Há também um comentário incisivo sobre desigualdades regionais e econômicas dito pelo personagem que pagou pela morte de Armando, Henrique Girhotti, o empresário rico com o qual nosso protagonista se desentendeu. A xenofobia enfrentada por personagens nordestinos, especialmente no ambiente acadêmico, evidencia o preconceito estrutural contra a produção intelectual fora dos grandes centros do Sudeste. Para quem é universitário ou pesquisador, a indignação é quase física: o direito à pesquisa, à patente, à autoria torna-se campo de disputa e inveja.
Tecnicamente, O Agente Secreto reafirma a força estética de Kleber Mendonça Filho. A fotografia dialoga com o período histórico sem recorrer ao artificialismo; a direção de arte de Thales Junqueira é sensacional e recria os anos 1970 com precisão nos figurinos, nas locações e nos objetos de cena; a trilha sonora de Pedro e Thomas intensifica a atmosfera de suspense e pertencimento. Cada elemento formal contribui para que o espectador sinta não apenas a história, mas o tempo e o espaço em que ela se inscreve.

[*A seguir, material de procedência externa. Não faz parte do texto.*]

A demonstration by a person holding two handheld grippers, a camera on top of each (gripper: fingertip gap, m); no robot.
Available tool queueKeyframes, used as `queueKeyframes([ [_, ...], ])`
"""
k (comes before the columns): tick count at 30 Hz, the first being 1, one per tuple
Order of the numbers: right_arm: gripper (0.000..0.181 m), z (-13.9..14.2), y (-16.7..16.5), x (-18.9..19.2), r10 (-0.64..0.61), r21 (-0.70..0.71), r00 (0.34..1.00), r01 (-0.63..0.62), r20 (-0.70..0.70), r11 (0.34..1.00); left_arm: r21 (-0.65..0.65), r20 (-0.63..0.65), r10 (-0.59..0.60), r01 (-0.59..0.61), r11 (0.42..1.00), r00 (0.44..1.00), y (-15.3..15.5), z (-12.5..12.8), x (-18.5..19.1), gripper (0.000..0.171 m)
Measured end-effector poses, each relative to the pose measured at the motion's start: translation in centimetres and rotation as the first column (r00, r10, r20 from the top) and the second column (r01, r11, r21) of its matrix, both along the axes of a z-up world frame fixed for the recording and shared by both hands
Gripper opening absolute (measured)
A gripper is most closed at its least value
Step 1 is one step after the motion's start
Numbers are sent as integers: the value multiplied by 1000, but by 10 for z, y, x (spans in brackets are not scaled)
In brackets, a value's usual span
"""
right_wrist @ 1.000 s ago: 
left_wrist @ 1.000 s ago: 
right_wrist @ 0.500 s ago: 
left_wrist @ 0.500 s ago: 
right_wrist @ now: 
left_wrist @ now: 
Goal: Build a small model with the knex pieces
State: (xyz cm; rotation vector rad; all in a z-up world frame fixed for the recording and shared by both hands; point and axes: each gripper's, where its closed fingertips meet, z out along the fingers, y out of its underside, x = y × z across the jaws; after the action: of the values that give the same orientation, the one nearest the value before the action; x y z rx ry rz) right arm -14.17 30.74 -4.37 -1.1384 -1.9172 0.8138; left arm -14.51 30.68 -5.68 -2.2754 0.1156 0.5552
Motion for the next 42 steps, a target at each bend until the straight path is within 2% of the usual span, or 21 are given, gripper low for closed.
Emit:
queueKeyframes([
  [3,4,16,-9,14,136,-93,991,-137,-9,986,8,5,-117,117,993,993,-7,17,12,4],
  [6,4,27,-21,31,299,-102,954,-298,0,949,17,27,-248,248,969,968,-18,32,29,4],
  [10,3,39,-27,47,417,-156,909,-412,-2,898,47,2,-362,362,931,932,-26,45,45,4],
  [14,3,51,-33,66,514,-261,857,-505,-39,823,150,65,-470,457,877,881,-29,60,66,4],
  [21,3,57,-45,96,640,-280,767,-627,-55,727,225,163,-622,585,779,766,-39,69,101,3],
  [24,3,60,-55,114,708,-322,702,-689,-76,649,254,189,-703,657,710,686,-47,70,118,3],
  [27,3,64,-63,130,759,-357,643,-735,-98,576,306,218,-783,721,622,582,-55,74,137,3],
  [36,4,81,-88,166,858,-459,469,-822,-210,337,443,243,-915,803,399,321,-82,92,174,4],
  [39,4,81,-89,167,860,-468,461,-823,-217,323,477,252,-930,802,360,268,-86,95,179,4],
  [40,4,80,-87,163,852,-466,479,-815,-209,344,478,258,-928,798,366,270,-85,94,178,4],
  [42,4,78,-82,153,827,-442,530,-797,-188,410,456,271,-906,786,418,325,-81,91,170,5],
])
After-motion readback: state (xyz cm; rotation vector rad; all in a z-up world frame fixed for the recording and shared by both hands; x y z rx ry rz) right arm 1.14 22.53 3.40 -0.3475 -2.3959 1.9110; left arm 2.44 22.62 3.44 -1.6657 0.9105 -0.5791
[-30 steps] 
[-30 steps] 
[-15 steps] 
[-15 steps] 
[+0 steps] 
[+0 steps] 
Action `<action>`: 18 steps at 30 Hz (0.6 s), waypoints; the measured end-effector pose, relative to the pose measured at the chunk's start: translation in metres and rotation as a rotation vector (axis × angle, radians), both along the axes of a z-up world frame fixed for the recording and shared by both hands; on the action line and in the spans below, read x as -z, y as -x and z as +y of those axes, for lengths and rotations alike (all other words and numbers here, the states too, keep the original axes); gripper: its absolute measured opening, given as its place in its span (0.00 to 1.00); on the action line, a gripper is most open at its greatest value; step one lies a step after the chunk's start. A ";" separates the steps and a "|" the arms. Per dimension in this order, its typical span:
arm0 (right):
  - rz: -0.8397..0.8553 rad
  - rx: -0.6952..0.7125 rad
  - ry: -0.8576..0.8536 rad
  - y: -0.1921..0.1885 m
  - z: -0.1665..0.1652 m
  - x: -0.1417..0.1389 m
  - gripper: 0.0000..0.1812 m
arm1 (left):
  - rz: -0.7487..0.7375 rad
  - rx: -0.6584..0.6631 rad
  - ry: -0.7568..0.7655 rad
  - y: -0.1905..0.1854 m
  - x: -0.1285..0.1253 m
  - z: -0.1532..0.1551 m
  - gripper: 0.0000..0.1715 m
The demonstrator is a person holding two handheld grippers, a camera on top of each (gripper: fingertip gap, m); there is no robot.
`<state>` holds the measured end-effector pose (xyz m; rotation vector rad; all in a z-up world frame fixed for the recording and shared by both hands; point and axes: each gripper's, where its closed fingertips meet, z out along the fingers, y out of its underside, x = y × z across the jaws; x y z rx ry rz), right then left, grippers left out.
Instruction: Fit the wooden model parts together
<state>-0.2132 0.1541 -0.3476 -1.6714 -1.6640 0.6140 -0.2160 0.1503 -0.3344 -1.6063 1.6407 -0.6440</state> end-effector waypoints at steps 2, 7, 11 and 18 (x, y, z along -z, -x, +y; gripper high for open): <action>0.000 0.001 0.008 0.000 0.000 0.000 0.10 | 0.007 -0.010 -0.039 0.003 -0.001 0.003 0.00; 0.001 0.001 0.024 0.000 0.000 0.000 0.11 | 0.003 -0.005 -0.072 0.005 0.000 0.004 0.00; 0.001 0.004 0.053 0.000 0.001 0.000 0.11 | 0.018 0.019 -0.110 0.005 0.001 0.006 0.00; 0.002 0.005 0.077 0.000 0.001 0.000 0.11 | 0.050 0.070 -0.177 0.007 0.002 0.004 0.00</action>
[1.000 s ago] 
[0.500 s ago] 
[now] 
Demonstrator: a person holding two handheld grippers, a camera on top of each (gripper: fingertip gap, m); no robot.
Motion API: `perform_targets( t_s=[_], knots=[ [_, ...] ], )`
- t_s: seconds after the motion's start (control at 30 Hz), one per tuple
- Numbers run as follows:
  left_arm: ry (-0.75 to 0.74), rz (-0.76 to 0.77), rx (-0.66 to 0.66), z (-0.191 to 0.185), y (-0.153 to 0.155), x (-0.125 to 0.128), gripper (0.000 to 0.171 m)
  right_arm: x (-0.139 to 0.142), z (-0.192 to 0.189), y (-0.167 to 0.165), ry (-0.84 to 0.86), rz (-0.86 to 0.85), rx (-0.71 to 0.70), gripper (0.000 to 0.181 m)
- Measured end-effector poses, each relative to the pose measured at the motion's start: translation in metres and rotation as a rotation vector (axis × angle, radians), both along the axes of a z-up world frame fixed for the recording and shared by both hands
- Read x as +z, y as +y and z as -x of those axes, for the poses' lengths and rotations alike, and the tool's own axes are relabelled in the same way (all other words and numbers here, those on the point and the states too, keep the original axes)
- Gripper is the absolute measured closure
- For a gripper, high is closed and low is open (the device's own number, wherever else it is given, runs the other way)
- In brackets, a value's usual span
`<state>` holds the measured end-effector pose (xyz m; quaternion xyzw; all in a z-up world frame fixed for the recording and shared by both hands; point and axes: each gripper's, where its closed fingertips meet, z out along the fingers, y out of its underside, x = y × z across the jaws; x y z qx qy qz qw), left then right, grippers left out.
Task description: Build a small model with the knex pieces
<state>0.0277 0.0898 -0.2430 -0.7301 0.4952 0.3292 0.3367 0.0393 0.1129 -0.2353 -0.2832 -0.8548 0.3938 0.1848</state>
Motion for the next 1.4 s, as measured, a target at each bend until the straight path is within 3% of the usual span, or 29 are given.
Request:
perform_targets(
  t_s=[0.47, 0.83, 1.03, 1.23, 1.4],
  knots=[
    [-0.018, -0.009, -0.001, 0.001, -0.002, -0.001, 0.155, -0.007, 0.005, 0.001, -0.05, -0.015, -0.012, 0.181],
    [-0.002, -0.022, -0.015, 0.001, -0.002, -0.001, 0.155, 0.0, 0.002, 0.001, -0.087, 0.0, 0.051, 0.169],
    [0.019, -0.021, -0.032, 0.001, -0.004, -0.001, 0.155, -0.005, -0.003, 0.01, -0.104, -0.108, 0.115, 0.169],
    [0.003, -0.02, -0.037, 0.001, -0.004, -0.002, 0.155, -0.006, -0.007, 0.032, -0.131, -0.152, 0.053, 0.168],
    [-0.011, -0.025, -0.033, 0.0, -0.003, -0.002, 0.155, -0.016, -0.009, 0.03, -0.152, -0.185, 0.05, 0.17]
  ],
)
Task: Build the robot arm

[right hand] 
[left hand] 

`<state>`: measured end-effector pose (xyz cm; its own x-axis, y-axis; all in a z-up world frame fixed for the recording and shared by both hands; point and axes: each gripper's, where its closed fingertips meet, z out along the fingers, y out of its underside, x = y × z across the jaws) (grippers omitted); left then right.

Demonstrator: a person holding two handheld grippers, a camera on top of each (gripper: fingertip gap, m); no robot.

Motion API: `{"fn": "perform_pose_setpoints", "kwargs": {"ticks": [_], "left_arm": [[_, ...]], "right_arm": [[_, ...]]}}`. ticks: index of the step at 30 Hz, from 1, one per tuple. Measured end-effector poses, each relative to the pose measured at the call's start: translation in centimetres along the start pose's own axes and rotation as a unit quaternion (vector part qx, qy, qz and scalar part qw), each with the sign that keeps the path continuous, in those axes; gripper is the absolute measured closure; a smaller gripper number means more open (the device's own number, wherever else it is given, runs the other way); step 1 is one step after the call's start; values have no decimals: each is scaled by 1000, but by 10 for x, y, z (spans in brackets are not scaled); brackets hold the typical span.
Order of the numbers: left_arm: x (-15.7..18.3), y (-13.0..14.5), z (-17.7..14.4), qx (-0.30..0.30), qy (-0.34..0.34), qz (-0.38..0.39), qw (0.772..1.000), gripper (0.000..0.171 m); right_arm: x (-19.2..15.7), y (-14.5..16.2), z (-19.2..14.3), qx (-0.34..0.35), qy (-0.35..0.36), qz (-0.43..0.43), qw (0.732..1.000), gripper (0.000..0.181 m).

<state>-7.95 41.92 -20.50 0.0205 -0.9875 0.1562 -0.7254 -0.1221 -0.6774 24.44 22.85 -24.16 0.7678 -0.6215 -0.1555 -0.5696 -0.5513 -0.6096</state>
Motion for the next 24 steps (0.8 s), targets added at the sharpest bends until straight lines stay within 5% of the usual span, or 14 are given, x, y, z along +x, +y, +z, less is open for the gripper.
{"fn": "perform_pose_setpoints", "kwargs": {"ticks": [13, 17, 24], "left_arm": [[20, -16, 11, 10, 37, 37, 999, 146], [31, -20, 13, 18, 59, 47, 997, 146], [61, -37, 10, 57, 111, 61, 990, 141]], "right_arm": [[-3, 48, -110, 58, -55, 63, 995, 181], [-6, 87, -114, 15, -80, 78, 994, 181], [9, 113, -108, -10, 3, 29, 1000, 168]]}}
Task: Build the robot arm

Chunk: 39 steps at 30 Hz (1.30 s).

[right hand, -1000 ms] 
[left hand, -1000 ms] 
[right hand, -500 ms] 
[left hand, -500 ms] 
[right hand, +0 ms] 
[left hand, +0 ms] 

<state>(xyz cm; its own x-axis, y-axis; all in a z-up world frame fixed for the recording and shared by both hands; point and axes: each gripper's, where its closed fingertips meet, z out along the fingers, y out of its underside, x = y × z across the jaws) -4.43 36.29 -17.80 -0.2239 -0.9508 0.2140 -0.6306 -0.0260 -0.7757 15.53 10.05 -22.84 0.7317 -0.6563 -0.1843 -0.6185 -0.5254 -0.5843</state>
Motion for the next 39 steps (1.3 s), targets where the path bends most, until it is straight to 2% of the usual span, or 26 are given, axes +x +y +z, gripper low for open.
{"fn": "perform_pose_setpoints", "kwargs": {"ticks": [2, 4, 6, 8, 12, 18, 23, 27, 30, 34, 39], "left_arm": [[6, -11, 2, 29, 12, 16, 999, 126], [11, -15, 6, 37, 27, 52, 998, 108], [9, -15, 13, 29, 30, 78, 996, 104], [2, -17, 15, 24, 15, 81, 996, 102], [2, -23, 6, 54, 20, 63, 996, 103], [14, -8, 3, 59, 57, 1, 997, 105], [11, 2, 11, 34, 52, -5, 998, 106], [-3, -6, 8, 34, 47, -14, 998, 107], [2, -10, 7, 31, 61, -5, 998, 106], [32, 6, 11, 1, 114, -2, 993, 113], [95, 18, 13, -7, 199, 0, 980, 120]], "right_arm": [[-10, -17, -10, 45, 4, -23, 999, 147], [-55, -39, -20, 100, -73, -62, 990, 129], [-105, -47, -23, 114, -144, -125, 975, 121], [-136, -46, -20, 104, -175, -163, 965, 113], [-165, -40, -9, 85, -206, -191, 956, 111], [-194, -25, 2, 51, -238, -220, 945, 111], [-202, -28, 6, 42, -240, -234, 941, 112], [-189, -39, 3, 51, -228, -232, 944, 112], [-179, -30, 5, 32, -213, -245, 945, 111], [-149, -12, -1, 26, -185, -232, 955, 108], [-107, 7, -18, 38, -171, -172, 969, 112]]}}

Sobre Wagner Moura, é nítido e também já foi dito que o personagem foi feito para ele, é de impressionar a maneira como Marcelo e Armando são Wagner e vice-versa. Na realidade toda escolha e direção de elenco carregam nas mãos a beleza do filme, é intrínseco em todos os que assistem o longa que os artistas selecionados não poderiam ser outros, cada personagem virou propriedade particular daqueles que os viveram, e passaram para os espectadores o apreço que precisavam passar.
No fim, o filme é sobre memória, identidade e resistência. Sobre como o medo pode ser plantado e cultivado, mas também sobre como a cultura, especialmente o carnaval recifense, pode esconder ou driblar essas marcas históricas.
E é por isso que tudo começa e termina no Carnaval de Recife. Porque ali convivem festa e tensão, máscara e verdade, cor e sombra. Ali a história se repete, mas também se revela.